◆ About this exercise ◆
Output only the lines below that start at the line containing "Provide the segmentation of the peach" and end at the line containing "Provide the segmentation of the orange", with both ends kept.
** Opening Material supplied block **
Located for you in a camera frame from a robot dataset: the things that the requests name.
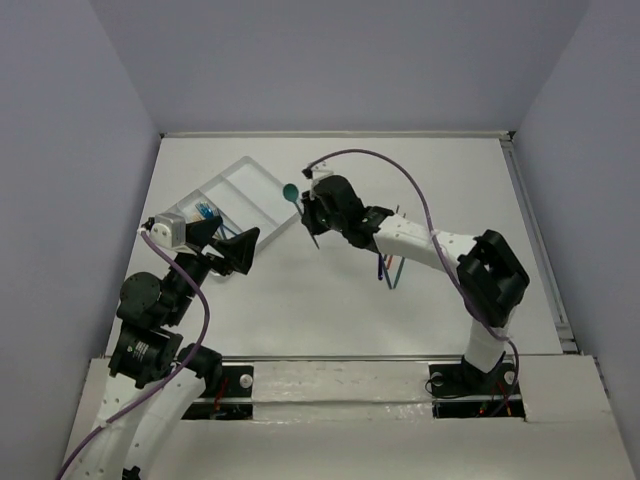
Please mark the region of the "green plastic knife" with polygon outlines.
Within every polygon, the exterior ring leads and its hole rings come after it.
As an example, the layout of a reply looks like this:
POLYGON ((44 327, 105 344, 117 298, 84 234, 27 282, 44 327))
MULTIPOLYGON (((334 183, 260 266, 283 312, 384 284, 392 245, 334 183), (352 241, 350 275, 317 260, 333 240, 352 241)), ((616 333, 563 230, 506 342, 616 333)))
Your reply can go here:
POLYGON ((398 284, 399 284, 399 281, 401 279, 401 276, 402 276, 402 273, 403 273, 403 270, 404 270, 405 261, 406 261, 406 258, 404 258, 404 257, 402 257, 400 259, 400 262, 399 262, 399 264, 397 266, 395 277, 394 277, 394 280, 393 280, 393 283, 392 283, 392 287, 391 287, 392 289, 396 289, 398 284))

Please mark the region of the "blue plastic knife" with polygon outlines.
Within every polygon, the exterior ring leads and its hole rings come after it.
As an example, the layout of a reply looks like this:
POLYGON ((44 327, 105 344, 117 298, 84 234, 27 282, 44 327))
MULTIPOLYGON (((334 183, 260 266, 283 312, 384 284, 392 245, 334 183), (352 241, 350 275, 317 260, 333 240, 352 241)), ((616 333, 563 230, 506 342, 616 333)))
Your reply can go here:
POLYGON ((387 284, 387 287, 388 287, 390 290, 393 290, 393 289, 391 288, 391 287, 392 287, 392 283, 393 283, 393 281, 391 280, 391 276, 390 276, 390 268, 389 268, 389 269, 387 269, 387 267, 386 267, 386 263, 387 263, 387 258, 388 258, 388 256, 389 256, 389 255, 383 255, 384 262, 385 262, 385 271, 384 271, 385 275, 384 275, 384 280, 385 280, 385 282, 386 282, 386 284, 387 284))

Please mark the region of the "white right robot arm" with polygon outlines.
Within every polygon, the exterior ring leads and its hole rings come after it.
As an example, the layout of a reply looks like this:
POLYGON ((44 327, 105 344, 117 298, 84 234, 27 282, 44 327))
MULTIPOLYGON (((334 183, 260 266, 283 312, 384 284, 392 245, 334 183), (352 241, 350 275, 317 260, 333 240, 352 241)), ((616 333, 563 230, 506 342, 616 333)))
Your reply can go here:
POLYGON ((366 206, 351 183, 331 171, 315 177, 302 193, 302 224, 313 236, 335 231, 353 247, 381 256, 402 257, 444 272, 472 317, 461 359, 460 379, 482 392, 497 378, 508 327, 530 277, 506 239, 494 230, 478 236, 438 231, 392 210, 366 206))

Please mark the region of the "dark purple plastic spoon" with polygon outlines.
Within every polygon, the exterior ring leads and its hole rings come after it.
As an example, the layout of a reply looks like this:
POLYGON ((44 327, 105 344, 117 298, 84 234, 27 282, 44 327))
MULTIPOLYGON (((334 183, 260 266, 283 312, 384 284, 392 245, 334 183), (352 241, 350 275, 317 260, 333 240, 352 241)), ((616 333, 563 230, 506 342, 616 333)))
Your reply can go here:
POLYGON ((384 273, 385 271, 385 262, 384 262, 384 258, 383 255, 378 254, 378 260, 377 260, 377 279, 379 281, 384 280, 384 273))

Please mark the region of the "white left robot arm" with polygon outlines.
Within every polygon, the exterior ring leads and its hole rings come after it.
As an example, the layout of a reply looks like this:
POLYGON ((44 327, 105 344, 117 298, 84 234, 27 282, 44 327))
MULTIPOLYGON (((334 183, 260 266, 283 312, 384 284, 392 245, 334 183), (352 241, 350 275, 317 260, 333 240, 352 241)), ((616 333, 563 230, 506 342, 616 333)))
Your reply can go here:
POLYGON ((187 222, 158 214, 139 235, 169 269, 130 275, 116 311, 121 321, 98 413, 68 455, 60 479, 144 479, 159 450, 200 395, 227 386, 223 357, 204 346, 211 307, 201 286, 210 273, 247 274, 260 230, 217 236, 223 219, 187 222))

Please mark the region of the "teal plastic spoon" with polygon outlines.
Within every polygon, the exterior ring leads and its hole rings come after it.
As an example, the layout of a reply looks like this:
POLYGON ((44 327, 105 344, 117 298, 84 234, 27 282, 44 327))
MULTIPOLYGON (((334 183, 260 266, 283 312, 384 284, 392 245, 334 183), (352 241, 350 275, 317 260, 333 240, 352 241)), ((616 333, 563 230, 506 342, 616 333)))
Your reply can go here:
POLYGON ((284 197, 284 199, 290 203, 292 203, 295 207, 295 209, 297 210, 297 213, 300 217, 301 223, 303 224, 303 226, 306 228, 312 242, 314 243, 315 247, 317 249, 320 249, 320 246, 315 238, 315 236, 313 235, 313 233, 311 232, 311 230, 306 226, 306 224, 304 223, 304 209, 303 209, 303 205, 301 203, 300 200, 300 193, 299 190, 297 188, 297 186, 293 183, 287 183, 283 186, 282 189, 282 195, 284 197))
** Closing Material supplied block **
** Opening Material supplied block **
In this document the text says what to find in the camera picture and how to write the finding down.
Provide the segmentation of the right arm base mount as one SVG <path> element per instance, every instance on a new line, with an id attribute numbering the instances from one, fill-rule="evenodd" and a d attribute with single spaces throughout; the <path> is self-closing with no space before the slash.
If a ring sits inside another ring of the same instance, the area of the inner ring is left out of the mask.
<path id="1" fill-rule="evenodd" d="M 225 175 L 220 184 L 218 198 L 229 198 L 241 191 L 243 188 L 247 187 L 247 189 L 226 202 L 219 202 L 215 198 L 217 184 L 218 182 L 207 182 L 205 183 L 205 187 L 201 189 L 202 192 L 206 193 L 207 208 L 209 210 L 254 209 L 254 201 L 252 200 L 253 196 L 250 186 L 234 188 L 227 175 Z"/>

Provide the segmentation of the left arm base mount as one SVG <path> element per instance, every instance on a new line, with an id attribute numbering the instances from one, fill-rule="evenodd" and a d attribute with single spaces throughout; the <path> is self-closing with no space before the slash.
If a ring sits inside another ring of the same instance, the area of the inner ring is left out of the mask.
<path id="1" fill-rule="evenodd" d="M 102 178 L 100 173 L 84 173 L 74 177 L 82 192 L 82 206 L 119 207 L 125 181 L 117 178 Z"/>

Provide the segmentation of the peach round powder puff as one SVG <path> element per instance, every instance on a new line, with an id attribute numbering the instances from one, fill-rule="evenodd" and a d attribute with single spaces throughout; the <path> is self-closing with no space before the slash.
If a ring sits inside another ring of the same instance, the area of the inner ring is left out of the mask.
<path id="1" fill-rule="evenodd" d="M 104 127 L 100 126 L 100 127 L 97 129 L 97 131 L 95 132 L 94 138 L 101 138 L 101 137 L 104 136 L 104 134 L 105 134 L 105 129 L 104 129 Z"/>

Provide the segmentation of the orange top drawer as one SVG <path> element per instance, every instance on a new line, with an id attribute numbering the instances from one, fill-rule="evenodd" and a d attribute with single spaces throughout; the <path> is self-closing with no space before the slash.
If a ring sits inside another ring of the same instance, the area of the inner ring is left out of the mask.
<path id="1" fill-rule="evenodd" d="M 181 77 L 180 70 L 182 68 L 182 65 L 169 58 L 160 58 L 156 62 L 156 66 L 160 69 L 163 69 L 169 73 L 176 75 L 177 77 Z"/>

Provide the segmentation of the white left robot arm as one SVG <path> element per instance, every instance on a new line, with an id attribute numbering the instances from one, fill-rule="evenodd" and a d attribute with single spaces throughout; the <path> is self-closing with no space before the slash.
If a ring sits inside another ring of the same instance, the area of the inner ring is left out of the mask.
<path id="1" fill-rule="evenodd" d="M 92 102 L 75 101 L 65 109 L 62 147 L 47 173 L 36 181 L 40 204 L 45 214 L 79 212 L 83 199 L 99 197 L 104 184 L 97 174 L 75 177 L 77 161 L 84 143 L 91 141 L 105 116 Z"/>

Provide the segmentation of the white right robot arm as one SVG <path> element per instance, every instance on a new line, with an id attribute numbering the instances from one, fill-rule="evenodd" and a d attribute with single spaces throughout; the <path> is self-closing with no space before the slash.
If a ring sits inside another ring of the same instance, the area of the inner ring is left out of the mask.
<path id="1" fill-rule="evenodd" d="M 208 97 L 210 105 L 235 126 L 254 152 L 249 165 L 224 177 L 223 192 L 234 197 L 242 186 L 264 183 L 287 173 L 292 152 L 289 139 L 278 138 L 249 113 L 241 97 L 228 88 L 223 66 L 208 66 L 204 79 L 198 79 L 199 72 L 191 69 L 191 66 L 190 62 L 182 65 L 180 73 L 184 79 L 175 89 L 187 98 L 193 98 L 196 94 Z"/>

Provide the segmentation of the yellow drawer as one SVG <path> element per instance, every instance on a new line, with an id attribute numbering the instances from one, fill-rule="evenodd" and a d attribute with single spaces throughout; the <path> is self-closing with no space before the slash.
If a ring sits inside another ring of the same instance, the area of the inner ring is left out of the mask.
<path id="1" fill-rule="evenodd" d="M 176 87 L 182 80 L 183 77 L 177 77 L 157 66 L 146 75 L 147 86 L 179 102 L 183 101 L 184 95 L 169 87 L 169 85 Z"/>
** Closing Material supplied block **
◆ Task response ◆
Provide the segmentation of the peach round powder puff as one SVG <path> element per instance, every instance on a new line, with an id attribute numbering the instances from one, fill-rule="evenodd" and a d attribute with single spaces throughout; the <path> is self-closing with no space before the slash.
If a ring sits inside another ring of the same instance, the area of the inner ring is left out of the mask.
<path id="1" fill-rule="evenodd" d="M 104 127 L 100 126 L 100 127 L 97 129 L 97 131 L 95 132 L 94 138 L 101 138 L 101 137 L 104 136 L 104 134 L 105 134 L 105 129 L 104 129 Z"/>

Provide the segmentation of the orange top drawer as one SVG <path> element per instance, every instance on a new line, with an id attribute numbering the instances from one, fill-rule="evenodd" and a d attribute with single spaces throughout; the <path> is self-closing with no space before the slash.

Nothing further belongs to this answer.